3) Deux éléments qui ont favorisé le schisme et l'incompréhension mutuelle:
A) Le contexte politique et ecclésial
==> Chalcédoine réhabilite des évêques antiochiens (Théodoret de Cyr, Ibas d'Édesse) condamnés au « brigandage d'Éphèse » (449, le second concile d'Éphèse, aujourd'hui jugé illégitime mais qui se voulait l'héritier direct du premier). Du point de vue alexandrin, ce geste ressemblait à un désaveu de la victoire de Cyrille en 431, et donc à une trahison d'Éphèse plutôt qu'à sa continuation.
==> Chalcédoine entérine une modification des rangs protocolaires des patriarcats. Jusque-là seconde, Alexandrie devient troisième, après Constantinople, jusque-là dernière.
Constantinople était devenu patriarcat car capitale de l'Empire, mais sans origine apostolique autre que légendaire.
Quelle insulte pour Alexandrie, qui avait défendu vaillamment l'orthodoxie (saint Athanase contre l'arianisme, saint Cyrille contre le nestorianisme) !

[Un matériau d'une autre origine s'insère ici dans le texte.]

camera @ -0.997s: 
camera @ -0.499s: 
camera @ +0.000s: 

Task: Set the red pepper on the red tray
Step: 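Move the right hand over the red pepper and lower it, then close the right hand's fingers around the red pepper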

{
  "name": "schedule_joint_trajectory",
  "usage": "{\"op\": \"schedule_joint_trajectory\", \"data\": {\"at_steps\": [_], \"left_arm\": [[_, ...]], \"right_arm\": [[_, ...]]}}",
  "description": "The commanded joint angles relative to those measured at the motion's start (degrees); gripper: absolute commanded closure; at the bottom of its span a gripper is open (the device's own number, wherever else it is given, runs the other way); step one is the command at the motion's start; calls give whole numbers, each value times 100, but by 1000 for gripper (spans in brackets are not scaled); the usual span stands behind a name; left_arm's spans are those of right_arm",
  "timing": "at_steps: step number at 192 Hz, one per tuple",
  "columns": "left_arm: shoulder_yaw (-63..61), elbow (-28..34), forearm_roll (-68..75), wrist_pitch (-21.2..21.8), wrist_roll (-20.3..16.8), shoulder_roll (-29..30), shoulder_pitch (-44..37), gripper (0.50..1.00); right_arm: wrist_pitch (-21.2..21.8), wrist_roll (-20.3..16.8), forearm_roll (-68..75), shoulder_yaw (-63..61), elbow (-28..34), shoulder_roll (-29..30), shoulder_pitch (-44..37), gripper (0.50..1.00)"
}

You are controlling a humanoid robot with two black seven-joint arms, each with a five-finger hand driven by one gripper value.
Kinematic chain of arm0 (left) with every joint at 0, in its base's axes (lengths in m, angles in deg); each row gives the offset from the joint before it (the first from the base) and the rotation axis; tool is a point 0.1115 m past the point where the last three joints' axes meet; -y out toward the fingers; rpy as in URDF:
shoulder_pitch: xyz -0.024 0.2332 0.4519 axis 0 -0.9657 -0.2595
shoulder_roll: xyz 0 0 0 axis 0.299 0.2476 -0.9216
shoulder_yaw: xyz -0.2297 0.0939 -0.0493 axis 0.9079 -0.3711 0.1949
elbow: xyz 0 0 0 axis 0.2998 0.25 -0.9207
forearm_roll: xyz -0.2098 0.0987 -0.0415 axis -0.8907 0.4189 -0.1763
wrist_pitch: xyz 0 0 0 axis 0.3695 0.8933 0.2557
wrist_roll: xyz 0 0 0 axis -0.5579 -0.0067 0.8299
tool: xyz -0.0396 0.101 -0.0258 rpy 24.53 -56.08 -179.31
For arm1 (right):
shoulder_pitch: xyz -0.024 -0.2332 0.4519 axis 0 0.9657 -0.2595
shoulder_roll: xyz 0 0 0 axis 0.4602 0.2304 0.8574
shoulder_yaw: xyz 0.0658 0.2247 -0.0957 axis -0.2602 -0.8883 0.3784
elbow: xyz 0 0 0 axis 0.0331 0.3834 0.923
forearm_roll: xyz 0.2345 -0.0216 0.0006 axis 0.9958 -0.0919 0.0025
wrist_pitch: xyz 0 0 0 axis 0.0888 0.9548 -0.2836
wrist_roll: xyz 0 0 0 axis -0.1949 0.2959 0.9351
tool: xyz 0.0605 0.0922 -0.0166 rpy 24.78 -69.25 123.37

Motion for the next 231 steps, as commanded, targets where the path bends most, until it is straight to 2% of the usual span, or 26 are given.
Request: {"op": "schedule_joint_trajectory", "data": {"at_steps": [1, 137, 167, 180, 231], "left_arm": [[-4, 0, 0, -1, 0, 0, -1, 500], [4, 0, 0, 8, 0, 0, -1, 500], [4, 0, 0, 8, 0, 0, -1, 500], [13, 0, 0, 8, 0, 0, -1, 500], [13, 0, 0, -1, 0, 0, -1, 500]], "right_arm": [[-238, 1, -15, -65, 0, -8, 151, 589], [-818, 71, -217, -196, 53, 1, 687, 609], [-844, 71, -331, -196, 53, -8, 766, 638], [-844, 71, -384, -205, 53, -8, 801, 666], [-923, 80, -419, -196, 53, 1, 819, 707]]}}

N.B: D'ailleurs, il me semble que ce bon pape Léon ne ratifia pas ce canon (le 28). Un point pour Alexandrie !
B) Le contexte historique
Si à Chalcédoine il y a des éveques arméniens de la partie byzantine, il n'y a pas d'éveques de la Perse-Arménie, occupé à se battre contre les perses qui veulent réimooser le zoroastrisme.
L'Empire perse échoue à réimposer le zoroastrisme en Arménie, mais appuiera l'existence d'une Église non liée à l'ennemi héréditaire (romain, pour nous « byzantin »).

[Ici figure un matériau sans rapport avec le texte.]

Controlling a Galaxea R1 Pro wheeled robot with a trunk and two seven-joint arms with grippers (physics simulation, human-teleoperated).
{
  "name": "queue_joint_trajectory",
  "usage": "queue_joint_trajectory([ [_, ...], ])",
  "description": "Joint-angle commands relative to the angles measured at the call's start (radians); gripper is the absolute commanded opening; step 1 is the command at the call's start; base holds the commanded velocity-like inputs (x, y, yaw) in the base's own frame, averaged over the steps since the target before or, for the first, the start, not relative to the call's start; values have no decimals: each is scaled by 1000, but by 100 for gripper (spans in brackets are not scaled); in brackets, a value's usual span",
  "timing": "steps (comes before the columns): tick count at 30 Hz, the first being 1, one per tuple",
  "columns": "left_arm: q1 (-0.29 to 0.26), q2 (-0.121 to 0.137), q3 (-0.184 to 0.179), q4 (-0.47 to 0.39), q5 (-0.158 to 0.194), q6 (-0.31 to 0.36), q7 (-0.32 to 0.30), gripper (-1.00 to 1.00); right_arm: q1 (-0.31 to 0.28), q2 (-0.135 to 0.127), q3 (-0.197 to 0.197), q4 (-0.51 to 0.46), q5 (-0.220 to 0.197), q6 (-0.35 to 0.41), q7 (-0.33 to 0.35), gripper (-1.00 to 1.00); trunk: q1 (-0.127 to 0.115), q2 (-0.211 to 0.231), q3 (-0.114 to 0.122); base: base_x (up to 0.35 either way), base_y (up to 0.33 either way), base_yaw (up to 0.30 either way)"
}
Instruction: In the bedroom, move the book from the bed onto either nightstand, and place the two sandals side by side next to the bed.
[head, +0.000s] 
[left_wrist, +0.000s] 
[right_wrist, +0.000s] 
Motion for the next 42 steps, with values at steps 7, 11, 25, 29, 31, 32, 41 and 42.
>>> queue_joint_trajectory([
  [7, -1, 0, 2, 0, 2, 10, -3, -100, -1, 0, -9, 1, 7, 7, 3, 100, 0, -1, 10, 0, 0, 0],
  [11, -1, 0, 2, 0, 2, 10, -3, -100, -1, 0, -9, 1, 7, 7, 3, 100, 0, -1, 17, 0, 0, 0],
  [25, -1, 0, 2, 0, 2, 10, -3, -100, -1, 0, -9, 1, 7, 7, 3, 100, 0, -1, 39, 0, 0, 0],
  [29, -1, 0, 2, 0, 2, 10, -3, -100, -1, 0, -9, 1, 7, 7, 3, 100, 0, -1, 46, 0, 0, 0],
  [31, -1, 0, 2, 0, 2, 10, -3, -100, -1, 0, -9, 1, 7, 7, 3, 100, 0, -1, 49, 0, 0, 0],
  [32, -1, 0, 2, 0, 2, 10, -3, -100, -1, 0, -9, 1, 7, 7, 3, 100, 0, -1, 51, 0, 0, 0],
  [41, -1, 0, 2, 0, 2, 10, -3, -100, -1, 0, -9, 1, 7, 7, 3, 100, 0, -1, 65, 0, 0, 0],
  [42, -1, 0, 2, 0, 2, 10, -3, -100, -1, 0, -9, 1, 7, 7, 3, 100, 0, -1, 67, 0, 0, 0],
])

Les tentatives d'herméneutique de la continuité ont été multiples et ont largement échoué.
À partir de la doctrine de saint Cyrille d'Alexandrie, les Pères de l'Église arménienne ont bâti une importante littérature théologique. Pour comprendre le miaphysisme, l'exemple suivant est souvent pris : le Christ est comparé à un glaive rougi par le feu. Si le glaive persiste en tant que glaive (l'humanité), il est transfiguré par le feu (la divinité). Image d'une nature vraiment humaine et vraiment divine.

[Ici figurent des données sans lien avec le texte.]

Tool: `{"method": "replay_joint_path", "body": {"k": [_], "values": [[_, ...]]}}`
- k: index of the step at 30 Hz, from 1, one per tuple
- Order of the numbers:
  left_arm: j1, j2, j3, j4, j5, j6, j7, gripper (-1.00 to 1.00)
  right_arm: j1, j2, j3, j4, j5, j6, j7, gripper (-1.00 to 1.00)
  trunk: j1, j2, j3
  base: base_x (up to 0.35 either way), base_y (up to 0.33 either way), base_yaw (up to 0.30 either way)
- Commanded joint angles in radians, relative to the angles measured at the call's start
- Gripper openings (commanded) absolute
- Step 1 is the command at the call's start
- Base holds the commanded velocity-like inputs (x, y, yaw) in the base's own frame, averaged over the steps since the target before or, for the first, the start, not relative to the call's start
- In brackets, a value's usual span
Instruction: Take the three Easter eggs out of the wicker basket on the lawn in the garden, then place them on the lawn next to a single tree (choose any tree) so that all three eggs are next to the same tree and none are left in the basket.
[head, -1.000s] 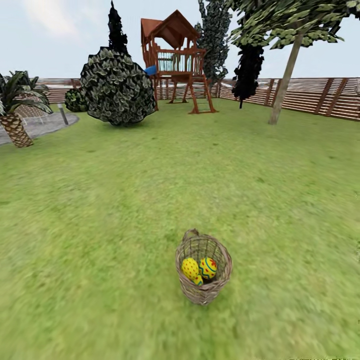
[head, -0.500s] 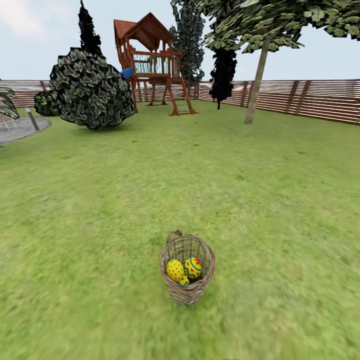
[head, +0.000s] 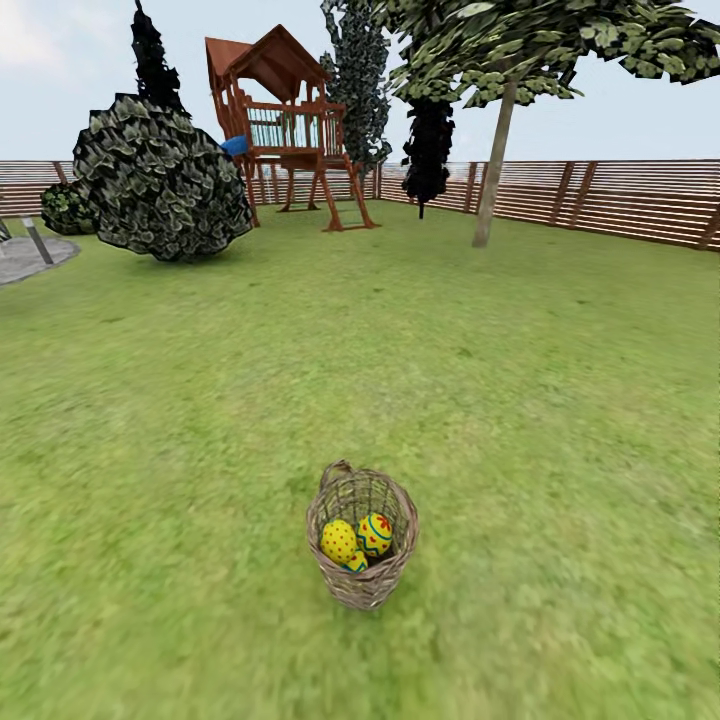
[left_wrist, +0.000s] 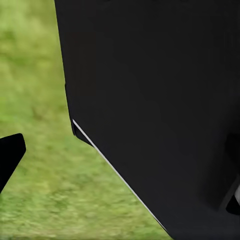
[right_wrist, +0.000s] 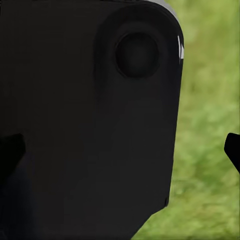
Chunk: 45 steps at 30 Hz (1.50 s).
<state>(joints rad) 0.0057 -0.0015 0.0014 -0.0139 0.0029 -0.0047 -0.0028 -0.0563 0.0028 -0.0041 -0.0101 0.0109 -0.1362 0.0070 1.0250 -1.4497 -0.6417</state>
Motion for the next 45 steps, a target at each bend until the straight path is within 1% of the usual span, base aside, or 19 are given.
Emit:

Saint Jean Damascéne utilisa la même image d'ailleurs pour exprimer l'inverse: l'interpénétration de deux natures distinctes sans confusion !
PS:
Les débats Christologiques sont autrement plus intéressants que celui sur les sacres FSSPX, n'est ce pas ?
Mais un certain paralléle est possible avec la situation actuelle de la FSSPX.